(Data shown Opens)
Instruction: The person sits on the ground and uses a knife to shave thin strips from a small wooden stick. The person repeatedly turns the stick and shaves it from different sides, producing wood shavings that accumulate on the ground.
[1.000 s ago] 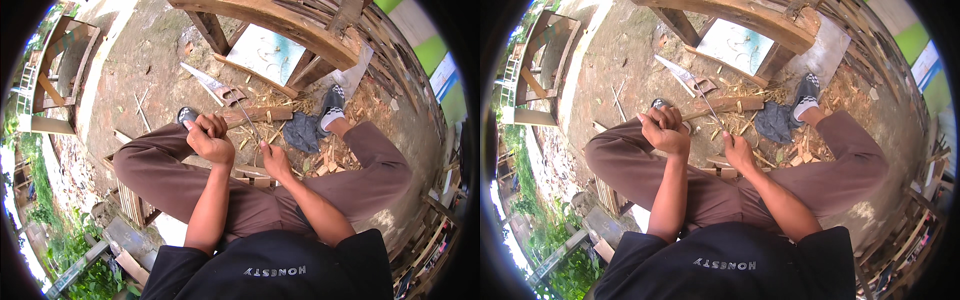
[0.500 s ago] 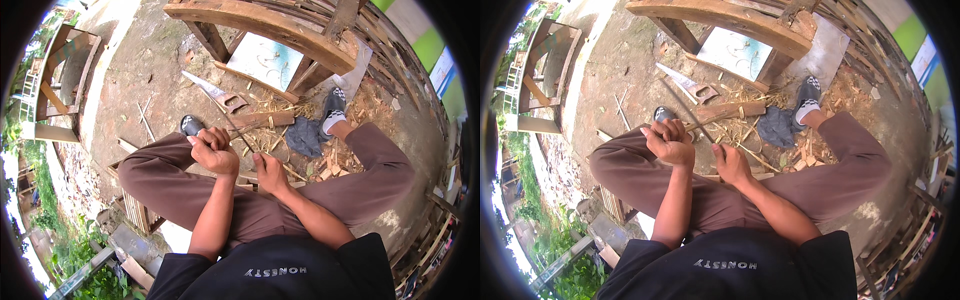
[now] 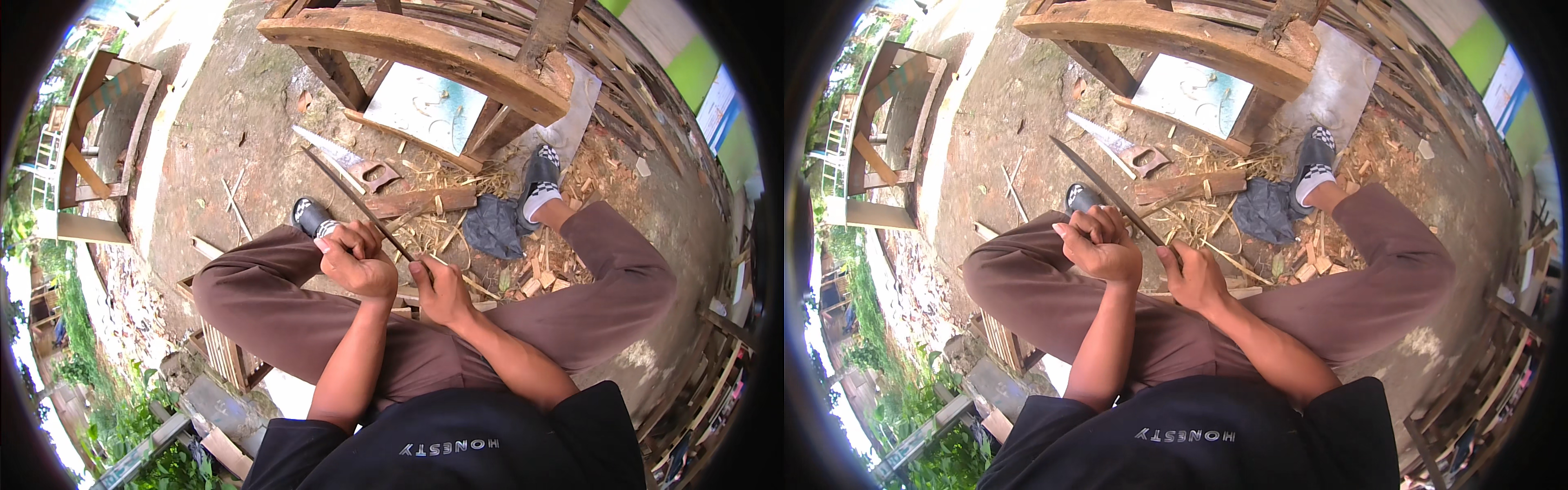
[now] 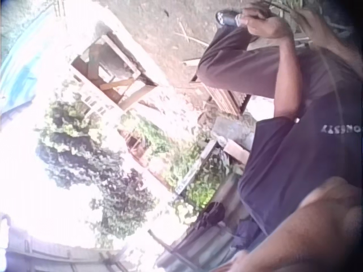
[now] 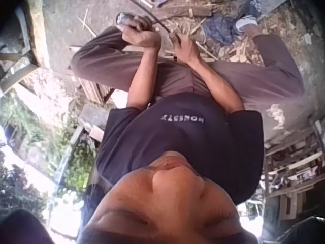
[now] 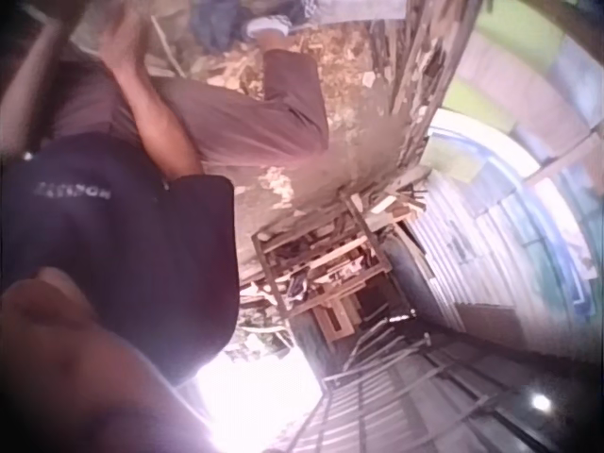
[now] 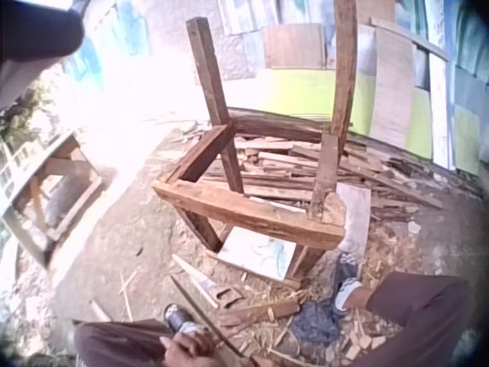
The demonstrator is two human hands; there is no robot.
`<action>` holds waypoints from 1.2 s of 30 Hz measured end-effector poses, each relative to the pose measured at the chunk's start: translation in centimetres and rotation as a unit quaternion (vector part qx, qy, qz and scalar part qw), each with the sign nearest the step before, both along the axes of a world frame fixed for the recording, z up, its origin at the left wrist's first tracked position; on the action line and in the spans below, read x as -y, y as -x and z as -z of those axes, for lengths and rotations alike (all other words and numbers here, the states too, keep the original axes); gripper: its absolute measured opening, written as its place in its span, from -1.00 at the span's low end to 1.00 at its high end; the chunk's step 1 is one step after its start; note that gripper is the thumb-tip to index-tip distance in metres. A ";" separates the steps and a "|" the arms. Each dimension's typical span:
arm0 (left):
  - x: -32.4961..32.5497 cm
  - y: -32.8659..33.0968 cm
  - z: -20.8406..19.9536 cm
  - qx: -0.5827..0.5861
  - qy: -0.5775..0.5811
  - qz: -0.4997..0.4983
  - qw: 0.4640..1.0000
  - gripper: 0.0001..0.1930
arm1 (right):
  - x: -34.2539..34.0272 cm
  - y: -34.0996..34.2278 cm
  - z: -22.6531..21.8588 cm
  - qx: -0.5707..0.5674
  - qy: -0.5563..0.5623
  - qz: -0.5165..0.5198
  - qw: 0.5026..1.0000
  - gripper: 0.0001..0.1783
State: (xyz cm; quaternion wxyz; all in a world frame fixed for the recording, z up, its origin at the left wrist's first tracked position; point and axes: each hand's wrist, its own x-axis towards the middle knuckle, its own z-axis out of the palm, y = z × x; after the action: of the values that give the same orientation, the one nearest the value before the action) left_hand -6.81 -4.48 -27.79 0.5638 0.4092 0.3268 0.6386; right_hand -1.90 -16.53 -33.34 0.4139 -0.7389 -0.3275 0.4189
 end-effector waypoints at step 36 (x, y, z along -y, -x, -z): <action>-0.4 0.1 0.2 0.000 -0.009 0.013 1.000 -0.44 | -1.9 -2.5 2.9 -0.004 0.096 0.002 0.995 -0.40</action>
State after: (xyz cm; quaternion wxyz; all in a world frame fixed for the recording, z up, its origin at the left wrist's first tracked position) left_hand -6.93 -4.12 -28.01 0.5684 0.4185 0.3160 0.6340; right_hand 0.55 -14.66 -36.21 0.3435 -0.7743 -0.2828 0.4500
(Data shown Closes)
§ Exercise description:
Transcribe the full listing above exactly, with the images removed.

§ Exercise result:
Instruction: The person sits on the ground and uses a knife to shave thin strips from a small wooden stick. The person repeatedly turns the stick and shaves it from different sides, producing wood shavings that accumulate on the ground.
[1.000 s ago] 
[0.500 s ago] 
[now] 
[now] 
[now] 
[now] 
[now] 
The demonstrator is two human hands; there is no robot.
`<action>` holds waypoints from 1.2 s of 30 Hz measured end-effector poses, each relative to the pose measured at the chunk's start: translation in centimetres and rotation as a unit quaternion (vector part qx, qy, qz and scalar part qw), each with the sign nearest the step before, both along the axes of a world frame fixed for the recording, z up, its origin at the left wrist's first tracked position; on the action line and in the spans below, read x as -y, y as -x and z as -z of those axes, for lengths and rotations alike (all other words and numbers here, the states too, keep the original axes); gripper: its absolute measured opening, written as its place in its span, from -1.00 at the span's low end to 1.00 at its high end; the chunk's step 1 is one step after its start; note that gripper is the thumb-tip to index-tip distance in metres. A ";" separates the steps and a "|" the arms. Each dimension's typical span:
arm0 (left):
  - x: -32.4961..32.5497 cm
  - y: -32.8659..33.0968 cm
  - z: -20.8406..19.9536 cm
  - qx: -0.5827..0.5861
  - qy: -0.5775..0.5811
  - qz: -0.4997..0.4983
  - qw: 0.4640..1.0000
  - gripper: 0.0001..0.1930
arm1 (right):
  - x: -34.2539..34.0272 cm
  - y: -34.0996..34.2278 cm
  - z: -22.6531..21.8588 cm
  - qx: -0.5707..0.5674
  - qy: -0.5563..0.5623
  - qz: -0.5165..0.5198
  - qw: 0.5026..1.0000
  - gripper: 0.0001..0.1783
State: (xyz cm; quaternion wxyz; all in a world frame fixed for the recording, z up, its origin at the left wrist's first tracked position; point and axes: each hand's wrist, its own x-axis towards the middle knuckle, its own z-axis out of the palm, y = z × x; after the action: of the values that give the same orientation, the one nearest the value before the action) left_hand -6.81 -4.48 -27.79 0.5638 0.4092 0.3268 0.6386; right_hand -1.90 -16.53 -33.34 0.4139 -0.7389 -0.3275 0.4189
 end-effector waypoints at step 36 (x, y, z along -y, -x, -z): <action>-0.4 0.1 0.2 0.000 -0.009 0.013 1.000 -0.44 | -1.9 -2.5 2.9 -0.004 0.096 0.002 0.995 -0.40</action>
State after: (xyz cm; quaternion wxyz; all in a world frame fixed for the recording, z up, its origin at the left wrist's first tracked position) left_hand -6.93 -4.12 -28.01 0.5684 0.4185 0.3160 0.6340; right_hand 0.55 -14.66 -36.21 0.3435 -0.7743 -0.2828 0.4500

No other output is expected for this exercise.